START Records to process

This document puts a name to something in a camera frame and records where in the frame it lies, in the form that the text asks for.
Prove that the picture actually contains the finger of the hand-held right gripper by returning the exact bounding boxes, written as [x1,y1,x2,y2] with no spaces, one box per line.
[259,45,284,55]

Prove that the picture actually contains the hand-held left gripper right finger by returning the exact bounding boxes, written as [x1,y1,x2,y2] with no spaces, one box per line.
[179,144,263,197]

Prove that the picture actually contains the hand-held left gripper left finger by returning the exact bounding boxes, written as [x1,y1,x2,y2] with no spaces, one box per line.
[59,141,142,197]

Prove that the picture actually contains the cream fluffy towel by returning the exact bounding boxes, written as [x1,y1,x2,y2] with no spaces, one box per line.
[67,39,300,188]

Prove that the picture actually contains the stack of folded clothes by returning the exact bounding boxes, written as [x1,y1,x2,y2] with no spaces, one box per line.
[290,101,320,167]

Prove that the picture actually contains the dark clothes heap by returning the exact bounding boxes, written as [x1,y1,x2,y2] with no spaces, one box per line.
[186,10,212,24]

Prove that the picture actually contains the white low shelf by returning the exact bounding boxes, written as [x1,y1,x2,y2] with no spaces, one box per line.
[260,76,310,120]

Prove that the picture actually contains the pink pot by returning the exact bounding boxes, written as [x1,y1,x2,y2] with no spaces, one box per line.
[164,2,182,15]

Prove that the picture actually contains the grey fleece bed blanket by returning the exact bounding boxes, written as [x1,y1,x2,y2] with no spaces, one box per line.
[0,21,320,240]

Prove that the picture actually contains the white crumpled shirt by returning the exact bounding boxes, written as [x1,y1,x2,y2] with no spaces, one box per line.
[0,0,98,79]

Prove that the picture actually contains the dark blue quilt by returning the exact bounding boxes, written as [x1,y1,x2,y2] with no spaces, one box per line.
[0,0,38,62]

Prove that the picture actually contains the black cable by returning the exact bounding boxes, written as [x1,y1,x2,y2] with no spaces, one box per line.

END Records to process

Your instructions:
Copy the whole listing once more, exactly.

Response to the exercise:
This document puts a name to something in a camera frame and records where in the frame it lies, in the form that the text asks for.
Prove that the picture actually contains the finger of the hand-held right gripper by returning the exact bounding boxes, written as [x1,y1,x2,y2] with no spaces, one box per line.
[259,45,284,55]

Prove that the picture actually contains the hand-held left gripper right finger by returning the exact bounding boxes, written as [x1,y1,x2,y2] with no spaces, one box per line.
[179,144,263,197]

Prove that the picture actually contains the hand-held left gripper left finger by returning the exact bounding boxes, written as [x1,y1,x2,y2] with no spaces, one box per line.
[59,141,142,197]

Prove that the picture actually contains the cream fluffy towel by returning the exact bounding boxes, written as [x1,y1,x2,y2] with no spaces, one box per line.
[67,39,300,188]

Prove that the picture actually contains the stack of folded clothes by returning the exact bounding boxes, written as [x1,y1,x2,y2] with no spaces, one box per line.
[290,101,320,167]

Prove that the picture actually contains the dark clothes heap by returning the exact bounding boxes, written as [x1,y1,x2,y2] with no spaces, one box per line.
[186,10,212,24]

Prove that the picture actually contains the white low shelf by returning the exact bounding boxes, written as [x1,y1,x2,y2] with no spaces, one box per line.
[260,76,310,120]

Prove that the picture actually contains the pink pot by returning the exact bounding boxes, written as [x1,y1,x2,y2] with no spaces, one box per line.
[164,2,182,15]

Prove that the picture actually contains the grey fleece bed blanket by returning the exact bounding boxes, written as [x1,y1,x2,y2] with no spaces, one box per line.
[0,21,320,240]

Prove that the picture actually contains the white crumpled shirt by returning the exact bounding boxes, written as [x1,y1,x2,y2] with no spaces, one box per line.
[0,0,98,79]

Prove that the picture actually contains the dark blue quilt by returning the exact bounding boxes, written as [x1,y1,x2,y2] with no spaces, one box per line.
[0,0,38,62]

Prove that the picture actually contains the black cable by returning the exact bounding boxes, written as [x1,y1,x2,y2] with no spaces, one box per line.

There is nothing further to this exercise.